You can search this way:
axi-cache search foo bar baz facet::tag sec:section
In fact, you can use most of the things described here.
You can then say axi-cache more to get more results, or axi-cache again to
retry a search, or axi-cache again wibble wabble to add keywords to the
last search.
This allows to start with a search and tweak it. In order to work it needs to
save the last search so again or more can amend it. Searches are saved in
~/.cache/axi-cache.state.
You can search tags instead of packages by adding --tags.
It will suggest extra terms for the search, and also suggest extra tags.
It can even correct spelling mistakes in the query terms once the index has
been rebuilt with this new version of update-apt-xapian-index.
I need to thank Carl Worth who, with notmuch, reminded me that if I just build a nice interface on top of Xapian's query parser I go quite a long way towards making a Xapian database extremely useful indeed.
axi-cache also integrates with bash-completion so that tab completion is
context-sensitive to the command line being typed:
$ axi-cache search image pro
probability process processors programmability provides
problem processing production pronounced proving
$ axi-cache search kernel pro
problems processor production proved provided
processing processors programming provide provides
Thanks to David Paleino who wrote the bash completion script.

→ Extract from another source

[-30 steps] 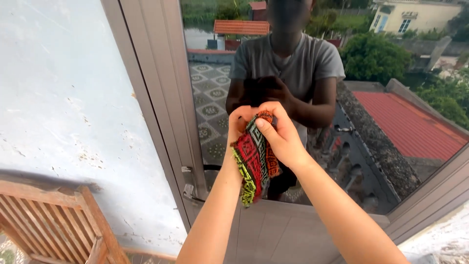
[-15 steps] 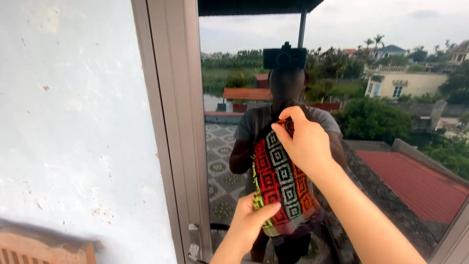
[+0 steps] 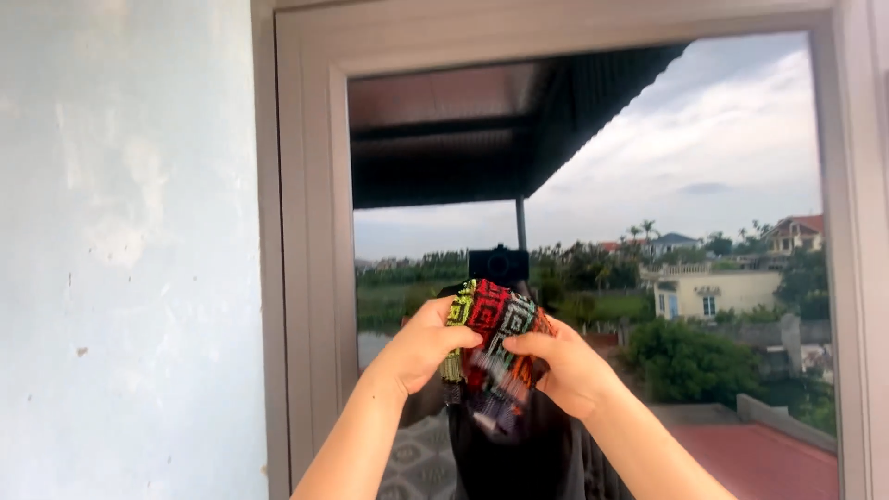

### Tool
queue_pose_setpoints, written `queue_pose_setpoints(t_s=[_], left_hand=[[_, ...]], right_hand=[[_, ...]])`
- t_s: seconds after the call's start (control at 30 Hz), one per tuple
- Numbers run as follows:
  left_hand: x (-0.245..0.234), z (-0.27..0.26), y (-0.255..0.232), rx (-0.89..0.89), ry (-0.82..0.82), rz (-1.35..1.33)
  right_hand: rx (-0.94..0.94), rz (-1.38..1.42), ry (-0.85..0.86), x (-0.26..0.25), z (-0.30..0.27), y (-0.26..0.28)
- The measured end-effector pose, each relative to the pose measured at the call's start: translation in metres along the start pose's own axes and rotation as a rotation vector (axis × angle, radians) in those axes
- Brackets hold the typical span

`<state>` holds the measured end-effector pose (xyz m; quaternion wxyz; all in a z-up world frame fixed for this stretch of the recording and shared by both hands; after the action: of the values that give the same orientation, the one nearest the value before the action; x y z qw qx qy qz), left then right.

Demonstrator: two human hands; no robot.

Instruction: Cleaning a glass door and its metal frame using a cloth rag.

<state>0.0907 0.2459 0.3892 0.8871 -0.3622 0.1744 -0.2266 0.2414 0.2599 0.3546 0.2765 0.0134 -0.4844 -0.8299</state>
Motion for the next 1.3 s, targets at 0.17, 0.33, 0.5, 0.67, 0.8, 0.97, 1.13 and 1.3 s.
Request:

Just for reference, this is the command line help:
$ axi-cache help
Usage: axi-cache [options] command [args]
Query the Apt Xapian index.
Commands:
axi-cache help show a summary of commands
axi-cache search [terms] start a new search
axi-cache again [query] repeat the last search, possibly adding query terms
axi-cache more [count] show more terms from the last search
Options:
--version show program's version number and exit
-h, --help show this help message and exit
-s SORT, --sort=SORT sort by the given value, as listed in /var/lib/apt-
xapian-index/values
--tags show matching tags, rather than packages
--tabcomplete=TYPE suggest words for tab completion of the current
command line (type is 'plain' or 'partial')
If you install the package for the first time, you may need to rebuild the
index by running update-apt-xapian-index as root before using axi-cache.